Kaplan Thompson Architects were challenged by their clients to build a farmstead home in the mountains of Virginia that could not only meet standards for Passivhaus and LEED, but include a roof on which sheep could graze.
The solution: Earthship Farmstead is a house that is nestled in the east-facing hillside with a floorplan that fits the contours of the surrounding fields. The dining and living room extend out onto the hill to allow south-facing shaded windows to capture warmth and light from the sun. Recently, Earthship Farmstead received Passive House certification and is gathering data toward LEED Platinum certification.
Throughout the home, materials were used that are renewable, sustainable, healthy, and local with strict limits on the use of VOCs and formaldehydes. Local white oak was used for flooring, Virginia black walnut was used for cabinetry, and American Clay Paint covers walls and exteriors. Insulation is provided by cellulose and water-blown EPS foam.

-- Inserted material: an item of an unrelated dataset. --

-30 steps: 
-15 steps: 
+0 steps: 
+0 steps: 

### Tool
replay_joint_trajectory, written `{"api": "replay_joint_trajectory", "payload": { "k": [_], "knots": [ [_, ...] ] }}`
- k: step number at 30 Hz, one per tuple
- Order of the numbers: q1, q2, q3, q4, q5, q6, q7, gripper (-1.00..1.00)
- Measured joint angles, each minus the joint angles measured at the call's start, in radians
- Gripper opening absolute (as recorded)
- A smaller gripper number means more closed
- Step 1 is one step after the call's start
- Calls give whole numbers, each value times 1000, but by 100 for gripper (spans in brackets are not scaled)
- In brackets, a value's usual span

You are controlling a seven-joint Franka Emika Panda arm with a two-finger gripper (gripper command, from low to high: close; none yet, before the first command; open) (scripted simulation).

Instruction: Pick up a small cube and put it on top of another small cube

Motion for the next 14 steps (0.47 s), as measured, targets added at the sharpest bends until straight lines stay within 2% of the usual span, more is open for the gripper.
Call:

While the Farmstead has sufficient well water, pumps and fixtures are designed to put a minimal load on energy systems and water is captured from the roof for reuse.
To meet the German Passivhaus Building Energy Standard, the house uses 90% less energy for heating than typical houses with an estimated $500 per year total heating costs. Doors and windows by Makrowan and feature thermally broken frames and triple glazing. A 12 kW photovoltaic array on the barn supplies all of the farm’s energy needs.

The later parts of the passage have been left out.